- Promotional release poster
- Directed by: David Poag
- Written by: Billie Bates
- Produced by: Shannon Houchins; Noor Ahmed; Michael Hagerty;
- Starring: Donavan Colan; Marissa Reyes; Jaiden J. Smith; Dylan Martin Frankel; Rachael Leigh Cook; Christopher Lloyd;
- Cinematography: Andy Kugler
- Edited by: Joel Griffen
- Music by: Jordan Lehning
- Production companies: Strike Back Studios; Hideout Pictures; Particular Crowd; Film Mode Entertainment;
- Distributed by: Strike Back Studios
- Release date: September 30, 2022;
- Running time: 82 minutes
- Country: United States
- Language: English
- Box office: $81,377

= Spirit Halloween: The Movie =

2022 horror film directed by David Poag

Spirit Halloween: The Movie is a 2022 American supernatural horror film directed by David Poag in his feature film directorial debut, and written by Billie Bates.

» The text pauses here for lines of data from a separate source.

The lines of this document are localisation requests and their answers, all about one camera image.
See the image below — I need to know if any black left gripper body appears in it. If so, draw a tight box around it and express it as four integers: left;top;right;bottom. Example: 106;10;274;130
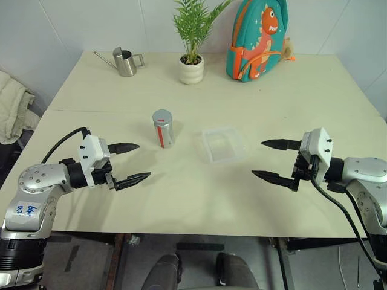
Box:
92;164;122;192

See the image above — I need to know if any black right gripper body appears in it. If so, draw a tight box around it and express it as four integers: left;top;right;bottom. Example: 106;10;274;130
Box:
291;152;322;192

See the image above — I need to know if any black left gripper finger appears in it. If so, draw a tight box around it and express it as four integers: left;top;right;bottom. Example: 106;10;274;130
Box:
115;172;152;192
108;143;141;156

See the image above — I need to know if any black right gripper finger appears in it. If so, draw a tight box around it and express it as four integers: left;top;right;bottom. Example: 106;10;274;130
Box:
261;138;304;151
251;170;294;192

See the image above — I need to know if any grey tube screw cap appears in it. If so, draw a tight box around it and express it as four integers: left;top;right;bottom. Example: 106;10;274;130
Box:
152;109;173;128

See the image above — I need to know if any clear plastic container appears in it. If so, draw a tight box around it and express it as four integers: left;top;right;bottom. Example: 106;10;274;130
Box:
193;124;250;166

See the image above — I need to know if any silver and red can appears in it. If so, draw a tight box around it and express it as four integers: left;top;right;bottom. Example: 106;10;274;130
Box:
154;119;177;149

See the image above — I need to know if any rusty table leg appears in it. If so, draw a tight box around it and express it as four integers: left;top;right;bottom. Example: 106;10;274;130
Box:
106;233;132;290

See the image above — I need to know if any steel watering can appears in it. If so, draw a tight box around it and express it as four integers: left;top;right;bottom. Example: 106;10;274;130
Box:
92;46;146;78

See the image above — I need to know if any black table leg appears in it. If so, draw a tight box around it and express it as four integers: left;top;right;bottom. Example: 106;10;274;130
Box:
268;237;296;290

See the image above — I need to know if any black table crossbar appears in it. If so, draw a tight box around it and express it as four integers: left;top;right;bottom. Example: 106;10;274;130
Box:
176;242;225;252

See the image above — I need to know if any beige plush pendant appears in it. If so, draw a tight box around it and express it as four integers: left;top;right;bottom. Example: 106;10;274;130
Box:
282;37;297;63

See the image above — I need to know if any dark rounded shape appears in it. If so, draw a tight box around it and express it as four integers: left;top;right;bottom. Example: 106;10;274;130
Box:
141;253;183;290
215;251;258;290

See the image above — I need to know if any white ribbed plant pot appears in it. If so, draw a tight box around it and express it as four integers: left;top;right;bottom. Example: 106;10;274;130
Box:
178;54;205;86

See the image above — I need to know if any teal dinosaur backpack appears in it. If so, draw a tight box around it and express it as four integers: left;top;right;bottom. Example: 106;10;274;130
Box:
226;0;290;83

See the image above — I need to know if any beige quilted jacket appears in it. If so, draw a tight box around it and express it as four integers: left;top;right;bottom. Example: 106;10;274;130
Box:
0;70;42;145

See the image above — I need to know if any green fern plant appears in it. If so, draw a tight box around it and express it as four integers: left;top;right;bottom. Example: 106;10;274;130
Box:
172;0;234;65

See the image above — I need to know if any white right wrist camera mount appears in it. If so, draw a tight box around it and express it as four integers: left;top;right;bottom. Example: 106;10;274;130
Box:
300;127;334;185

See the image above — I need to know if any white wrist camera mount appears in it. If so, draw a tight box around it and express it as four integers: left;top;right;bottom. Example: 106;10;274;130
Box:
77;134;113;187
300;127;334;185

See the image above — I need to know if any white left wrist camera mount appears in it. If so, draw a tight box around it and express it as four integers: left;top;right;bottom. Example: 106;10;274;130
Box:
77;134;113;187

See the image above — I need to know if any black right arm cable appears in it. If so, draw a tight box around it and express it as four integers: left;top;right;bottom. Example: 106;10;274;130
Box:
309;174;383;279

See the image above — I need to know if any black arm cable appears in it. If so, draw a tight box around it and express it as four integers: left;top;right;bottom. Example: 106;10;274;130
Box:
309;174;383;279
41;127;91;164

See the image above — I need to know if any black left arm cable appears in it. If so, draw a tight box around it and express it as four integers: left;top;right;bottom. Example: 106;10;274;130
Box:
41;127;91;164

Produced in partnership with the Spirit Halloween retailer, the film stars Christopher Lloyd and Rachael Leigh Cook, and follows three middle schoolers who find themselves locked in a haunted Spirit Halloween store on Halloween night.

Spirit Halloween: The Movie was released theatrically on September 30, 2022, before being released on video-on-demand (VOD) platforms on October 11, 2022. The film received mixed reviews from critics.

== Plot ==
In the 1940s, Alec Windsor threatens a woman so he can purchase her land. The woman reveals herself as a witch and casts a spell that kills Windsor.

In 2022 three teenage friends - Jake, Bo and Carson - are quarreling. Jake has not moved on since his father's death from bone cancer, causing friction with his mother, his new stepfather, and his young stepsister. He wants to go trick-or-treating with his friends like they always have, but Carson is eager to do something more exciting and less childish. Bo cautiously agrees with Carson. The three friends go to a Spirit Halloween pop-up store. Carson suggests they hide while and spend Halloween night in the store. As the three friends play with products inside the store, a threatening animatronic comes to life.

Carson's sister Kate, on whom Jake has a crush, is trying to locate the boys to give Carson his phone. She realizes they are inside the store by seeing photos on Jake's Instagram account. She joins them in the store, unaware of the danger.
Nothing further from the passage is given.